Phrenic nerve conduction study was not predictive in the ability to wean. This is similar to the findings of Oo et al (5). An absent or attenuated study may be due to neurapraxia, atrophy, or axonotmesis. The inability of the nerve conduction study to distinguish these possibilities means that it is not very useful in predicting ventilator outcome. In addition, a normal motor nerve conduction study would be expected in a patient with a neurological injury above C4 and an upper motor neuron injury affecting diaphragm function. In such a patient, there would be little possibility of ventilator weaning. In addition, in the unusual situation in which an implantable defibrillator was placed, thus preventing nerve conduction study, it is important to note that phrenic nerve conduction studies are not helpful and, therefore, can be eliminated in the evaluation.

Study Limitations

Although the number of patients was fairly small, the spirometry and needle EMG data are compelling. A prospective study, conducted with a large sample is necessary before definitive conclusions can be drawn. In future research, it would be important to evaluate spirometry in all patients differentiated with no recruitment on needle EMG to see how well this combined analysis predicted subjects' ability to wean. This would make more detailed motor unit configuration and recruitment analysis on EMG unnecessary.

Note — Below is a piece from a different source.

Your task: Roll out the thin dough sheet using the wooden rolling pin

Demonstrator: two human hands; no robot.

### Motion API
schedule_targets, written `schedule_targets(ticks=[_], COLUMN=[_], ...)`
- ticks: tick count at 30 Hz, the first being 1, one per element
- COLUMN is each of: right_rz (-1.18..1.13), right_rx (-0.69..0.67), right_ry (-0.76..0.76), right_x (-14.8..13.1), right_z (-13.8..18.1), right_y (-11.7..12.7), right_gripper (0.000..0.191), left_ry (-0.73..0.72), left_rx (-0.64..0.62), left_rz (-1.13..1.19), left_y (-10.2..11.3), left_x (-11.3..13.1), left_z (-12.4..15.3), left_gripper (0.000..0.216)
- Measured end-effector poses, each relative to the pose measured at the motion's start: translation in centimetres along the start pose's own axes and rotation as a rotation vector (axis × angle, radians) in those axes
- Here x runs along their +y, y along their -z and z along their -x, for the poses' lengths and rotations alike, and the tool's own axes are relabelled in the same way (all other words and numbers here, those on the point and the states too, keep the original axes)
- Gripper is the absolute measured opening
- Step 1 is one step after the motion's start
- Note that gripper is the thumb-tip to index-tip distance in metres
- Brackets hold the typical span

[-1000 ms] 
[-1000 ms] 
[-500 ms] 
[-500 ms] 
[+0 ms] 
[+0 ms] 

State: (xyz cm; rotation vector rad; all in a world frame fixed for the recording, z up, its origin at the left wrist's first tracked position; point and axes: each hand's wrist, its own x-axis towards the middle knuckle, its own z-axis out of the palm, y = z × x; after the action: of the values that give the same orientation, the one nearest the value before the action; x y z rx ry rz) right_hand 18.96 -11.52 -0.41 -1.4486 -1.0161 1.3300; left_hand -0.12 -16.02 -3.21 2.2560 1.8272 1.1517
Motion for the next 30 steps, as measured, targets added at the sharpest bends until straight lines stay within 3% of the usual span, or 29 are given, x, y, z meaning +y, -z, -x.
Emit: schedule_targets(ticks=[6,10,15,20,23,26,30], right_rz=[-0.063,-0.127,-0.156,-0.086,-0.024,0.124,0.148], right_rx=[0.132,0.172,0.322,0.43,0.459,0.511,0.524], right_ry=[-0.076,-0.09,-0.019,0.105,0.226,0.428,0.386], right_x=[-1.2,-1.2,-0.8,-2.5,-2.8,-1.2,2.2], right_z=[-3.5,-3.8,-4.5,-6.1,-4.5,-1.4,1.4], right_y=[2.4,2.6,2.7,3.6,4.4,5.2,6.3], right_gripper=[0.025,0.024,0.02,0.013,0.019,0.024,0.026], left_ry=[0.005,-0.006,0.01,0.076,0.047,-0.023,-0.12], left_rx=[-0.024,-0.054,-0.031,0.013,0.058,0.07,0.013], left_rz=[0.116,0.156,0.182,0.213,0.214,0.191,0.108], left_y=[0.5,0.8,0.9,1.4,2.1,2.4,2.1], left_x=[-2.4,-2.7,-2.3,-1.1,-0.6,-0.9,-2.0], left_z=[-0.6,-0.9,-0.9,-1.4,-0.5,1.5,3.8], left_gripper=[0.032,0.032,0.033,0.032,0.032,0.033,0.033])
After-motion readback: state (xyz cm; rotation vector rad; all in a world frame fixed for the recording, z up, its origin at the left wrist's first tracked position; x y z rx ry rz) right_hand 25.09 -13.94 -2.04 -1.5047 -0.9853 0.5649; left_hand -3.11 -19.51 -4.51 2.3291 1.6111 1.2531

Another component of any future study's design would be to add a spirometry measure of fatigue to see whether spirometry alone would be as effective as needle EMG in predicting weaning in patients with cervical SCI. A third utility would be to follow patients who fail to wean over time, especially those with some bilateral motor unit capability, to see whether they become able to wean at a later time. It would also be helpful to follow over time those who fail to wean due to unilateral diaphragm denervation to see whether later reinnervation or diaphragm plication leads to weaning.